Salt also needs the virt:tunnel option to be turned on. This flag tells Salt to run migrations securely via the libvirt TLS tunnel and to use port 16514. Without virt:tunnel, libvirt tries to bind to random ports when running migrations.

To turn on virt:tunnel, simply apply it to the master config file:

virt:
    tunnel: True

Once the master config has been updated, restart the master and send out a call to the minions to refresh the pillar to pick up on the change:

salt \* saltutil.refresh_modules

Now, migration routines can be run! To migrate a VM, simply run the Salt Virt migrate routine:

salt-run virt.migrate centos <new hypervisor>

VNC Consoles

Although not enabled by default, Salt Virt can also set up VNC consoles allowing for remote visual consoles to be opened up. When creating a new VM using virt.init, pass the enable_vnc=True parameter to have a console configured for the new VM.

The information from a virt.query routine will display the VNC console port for the specific VMs:

centos
  CPU: 2
  Memory: 524288
  State: running
  Graphics: vnc - hyper6:5900
  Disk - vda:
    Size: 2.0G
    File: /srv/salt-images/ubuntu2/system.qcow2
    File Format: qcow2
  Nic - ac:de:48:98:08:77:
    Source: br0
    Type: bridge

The line Graphics: vnc - hyper6:5900 holds the key.
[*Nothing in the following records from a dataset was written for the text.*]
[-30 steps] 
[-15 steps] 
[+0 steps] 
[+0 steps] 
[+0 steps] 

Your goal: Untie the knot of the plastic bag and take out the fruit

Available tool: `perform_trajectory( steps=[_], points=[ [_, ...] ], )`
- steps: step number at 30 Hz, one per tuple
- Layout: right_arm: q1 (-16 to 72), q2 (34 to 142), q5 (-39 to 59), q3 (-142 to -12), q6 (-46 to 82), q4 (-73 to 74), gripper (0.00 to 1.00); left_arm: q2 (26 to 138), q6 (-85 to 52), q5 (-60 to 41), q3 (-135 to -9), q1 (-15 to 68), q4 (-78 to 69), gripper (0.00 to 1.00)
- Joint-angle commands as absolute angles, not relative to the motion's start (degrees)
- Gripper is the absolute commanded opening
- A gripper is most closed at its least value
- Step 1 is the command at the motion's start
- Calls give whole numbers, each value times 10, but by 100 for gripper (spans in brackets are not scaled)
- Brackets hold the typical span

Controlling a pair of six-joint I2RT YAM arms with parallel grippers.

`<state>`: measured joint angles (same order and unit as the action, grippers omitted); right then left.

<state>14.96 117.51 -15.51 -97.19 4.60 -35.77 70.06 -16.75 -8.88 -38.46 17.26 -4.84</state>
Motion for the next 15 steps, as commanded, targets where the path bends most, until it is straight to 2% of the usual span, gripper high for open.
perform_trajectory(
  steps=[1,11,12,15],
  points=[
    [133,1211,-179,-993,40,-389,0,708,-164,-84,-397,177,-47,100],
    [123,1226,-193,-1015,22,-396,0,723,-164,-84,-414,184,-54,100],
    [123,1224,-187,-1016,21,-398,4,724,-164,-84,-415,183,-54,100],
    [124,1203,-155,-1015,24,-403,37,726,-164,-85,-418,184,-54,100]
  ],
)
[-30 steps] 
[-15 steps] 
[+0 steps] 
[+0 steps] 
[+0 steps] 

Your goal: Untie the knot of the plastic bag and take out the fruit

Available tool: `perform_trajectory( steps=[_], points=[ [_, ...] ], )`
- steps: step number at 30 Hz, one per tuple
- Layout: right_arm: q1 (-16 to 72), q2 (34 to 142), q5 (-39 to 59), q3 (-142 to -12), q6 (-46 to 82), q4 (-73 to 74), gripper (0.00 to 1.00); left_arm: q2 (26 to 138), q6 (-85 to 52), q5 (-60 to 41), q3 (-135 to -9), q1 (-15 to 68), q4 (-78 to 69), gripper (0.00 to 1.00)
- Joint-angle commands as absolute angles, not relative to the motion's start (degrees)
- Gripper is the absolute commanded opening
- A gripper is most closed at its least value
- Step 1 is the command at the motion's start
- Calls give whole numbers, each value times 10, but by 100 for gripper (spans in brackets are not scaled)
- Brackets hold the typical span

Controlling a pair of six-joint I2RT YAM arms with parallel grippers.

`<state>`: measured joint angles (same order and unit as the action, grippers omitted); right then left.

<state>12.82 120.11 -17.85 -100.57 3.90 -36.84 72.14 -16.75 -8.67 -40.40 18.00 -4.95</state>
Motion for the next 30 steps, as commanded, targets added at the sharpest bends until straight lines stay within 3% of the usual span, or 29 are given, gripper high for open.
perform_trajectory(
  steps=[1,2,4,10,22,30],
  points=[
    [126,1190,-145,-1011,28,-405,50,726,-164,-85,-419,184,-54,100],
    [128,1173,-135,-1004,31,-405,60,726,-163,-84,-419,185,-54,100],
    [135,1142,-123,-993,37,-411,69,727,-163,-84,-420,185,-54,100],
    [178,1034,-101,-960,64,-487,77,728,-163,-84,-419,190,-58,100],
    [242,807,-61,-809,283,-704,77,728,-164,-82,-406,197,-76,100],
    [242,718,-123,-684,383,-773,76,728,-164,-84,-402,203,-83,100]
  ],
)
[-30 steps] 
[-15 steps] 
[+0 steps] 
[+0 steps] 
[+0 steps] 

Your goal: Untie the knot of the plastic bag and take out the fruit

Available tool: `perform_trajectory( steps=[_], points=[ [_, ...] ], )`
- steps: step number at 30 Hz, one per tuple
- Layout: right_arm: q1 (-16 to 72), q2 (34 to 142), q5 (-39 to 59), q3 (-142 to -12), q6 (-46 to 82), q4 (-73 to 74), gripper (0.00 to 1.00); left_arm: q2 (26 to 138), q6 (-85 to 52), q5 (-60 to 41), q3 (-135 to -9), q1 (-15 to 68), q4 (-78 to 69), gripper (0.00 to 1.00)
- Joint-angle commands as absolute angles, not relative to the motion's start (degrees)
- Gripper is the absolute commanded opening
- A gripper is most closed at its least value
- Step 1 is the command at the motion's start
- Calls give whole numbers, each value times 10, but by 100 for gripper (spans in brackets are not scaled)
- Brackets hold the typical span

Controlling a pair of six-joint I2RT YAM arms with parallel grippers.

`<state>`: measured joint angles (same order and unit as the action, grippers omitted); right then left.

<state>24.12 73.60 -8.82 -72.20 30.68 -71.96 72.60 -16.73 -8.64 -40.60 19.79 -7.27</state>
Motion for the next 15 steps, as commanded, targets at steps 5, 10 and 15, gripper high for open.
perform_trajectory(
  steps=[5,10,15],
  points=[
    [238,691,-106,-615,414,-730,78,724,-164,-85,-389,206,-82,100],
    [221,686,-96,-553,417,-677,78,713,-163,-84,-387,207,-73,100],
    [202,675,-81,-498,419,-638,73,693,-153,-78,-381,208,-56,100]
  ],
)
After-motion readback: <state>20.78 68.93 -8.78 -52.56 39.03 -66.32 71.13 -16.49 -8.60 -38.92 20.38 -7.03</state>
First the port named, in this case 5900, will need to be available in the hypervisor's firewall. Once the port is open, then the console can be easily opened via vncviewer:

vncviewer hyper6:5900

By default there is no VNC security set up on these ports, which suggests that keeping them firewalled and mandating that SSH tunnels be used to access these VNC interfaces. Keep in mind that activity on a VNC interface that is accessed can be viewed by any other user that accesses that same VNC interface, and any other user logging in can also operate with the logged in user on the virtual machine.

Conclusion

Now with Salt Virt running, new hypervisors can be seamlessly added just by running the above states on new bare metal machines, and these machines will be instantly available to Salt Virt.